1. A prophesying generation despises the past, and will not listen to the testimony of the scriptures; a generation engaged in understanding the necessity of the past does not like to be reminded of the future. Both attitudes are consistent, for each would have occasion to discover in the opposite the folly of its own procedure. The Absolute Method, Hegel’s discovery, is a difficulty even in Logic, aye a glittering tautology, coming to the assistance of academic superstition with many signs and wonders. In the historical sciences it is a fixed idea. The fact that the method here at once begins to become concrete, since history is the concretion of the Idea, has given Hegel an opportunity to exhibit extraordinary learning, and a rare power of organization, inducing a quite sufficient commotion in the historical material. But it has also promoted a distraction of mind in the reader, so that, perhaps precisely from respect and admiration for China and Persia, the thinkers of the middle ages, the four universal monarchies (a discovery which, as it did not escape Geert Westphaler, has also set many a Hegelian Geert Westphaler’s tongue wagging), he may have forgotten to inquire whether it now really did become evident at the end, at the close of this journey of enchantment, as was repeatedly promised in the beginning, and what was of course the principal issue, for the want of which not all the glories of the world could compensate, what alone could be a sufficient reward for the unnatural tension in which one had been held -- that the method was valid. Why at once become concrete, why at once begin to experiment in concreto? Was it not possible to answer this question in the dispassionate brevity of the language of abstraction, which has no means of distraction or enchantment, this question of what it means that the Idea becomes concrete, what is the nature of coming into existence, what is one’s relationship to that which has come into existence, and so forth? Just as it surely might have been cleared up in the Logic what "transition" is and means, before going over to write three volumes describing its workings in the categories, astounding the superstitious, and making so difficult the situation of one who would gladly owe much to the superior mind and express his gratitude for what he owes, but nevertheless cannot over this forget what Hegel himself must have considered the matter of principal importance.

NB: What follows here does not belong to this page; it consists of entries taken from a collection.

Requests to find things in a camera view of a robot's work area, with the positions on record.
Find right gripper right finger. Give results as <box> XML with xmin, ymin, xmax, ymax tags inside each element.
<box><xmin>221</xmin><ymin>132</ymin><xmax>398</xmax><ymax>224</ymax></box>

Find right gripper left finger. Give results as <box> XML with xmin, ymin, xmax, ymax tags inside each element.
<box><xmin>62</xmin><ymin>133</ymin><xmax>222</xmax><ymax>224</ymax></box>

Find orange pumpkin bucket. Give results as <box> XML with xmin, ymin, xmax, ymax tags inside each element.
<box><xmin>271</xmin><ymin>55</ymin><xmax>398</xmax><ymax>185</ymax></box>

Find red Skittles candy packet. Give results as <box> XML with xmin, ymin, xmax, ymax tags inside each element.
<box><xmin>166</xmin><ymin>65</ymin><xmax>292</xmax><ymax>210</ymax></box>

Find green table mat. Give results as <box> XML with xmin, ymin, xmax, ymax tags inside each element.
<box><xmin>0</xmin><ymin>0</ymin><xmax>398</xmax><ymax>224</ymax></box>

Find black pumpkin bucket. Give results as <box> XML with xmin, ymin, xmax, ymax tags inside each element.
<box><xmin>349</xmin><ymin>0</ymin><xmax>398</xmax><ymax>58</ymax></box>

* Tro is translated here and in the following three pages as belief or "faith . . . in a direct and ordinary sense," as distinguished from Faith "in an eminent sense." See pp. 108-109. -- H.V.H.

2. Both Plato and Aristotle insist on the principle that immediate sensation and immediate cognition cannot deceive. Later also Descartes, who says precisely as do the Greek skeptics, that error has its root in the will, which is over-hasty in drawing conclusions. This also throws light on faith; when faith resolves to believe it runs the risk of committing itself to an error, but it nevertheless believes. There is no other road to faith; if one wishes to escape risk, it is as if one wanted to know with certainty that he can swim before going into the water.

3. The word "contradiction" must not here be taken in the frothy sense into which Hegel has beguiled himself and others and the concept -- that it has the power to produce something. As long as nothing has come into existence, the contradiction is merely the impulsive power in the passion of wonder, its nisus; but it is not the nisus of the process of coming into existence itself. When the process of coming into existence has occurred, the contradiction is ‘again present as the nisus of the wonder in the passion which reproduces the coming into existence.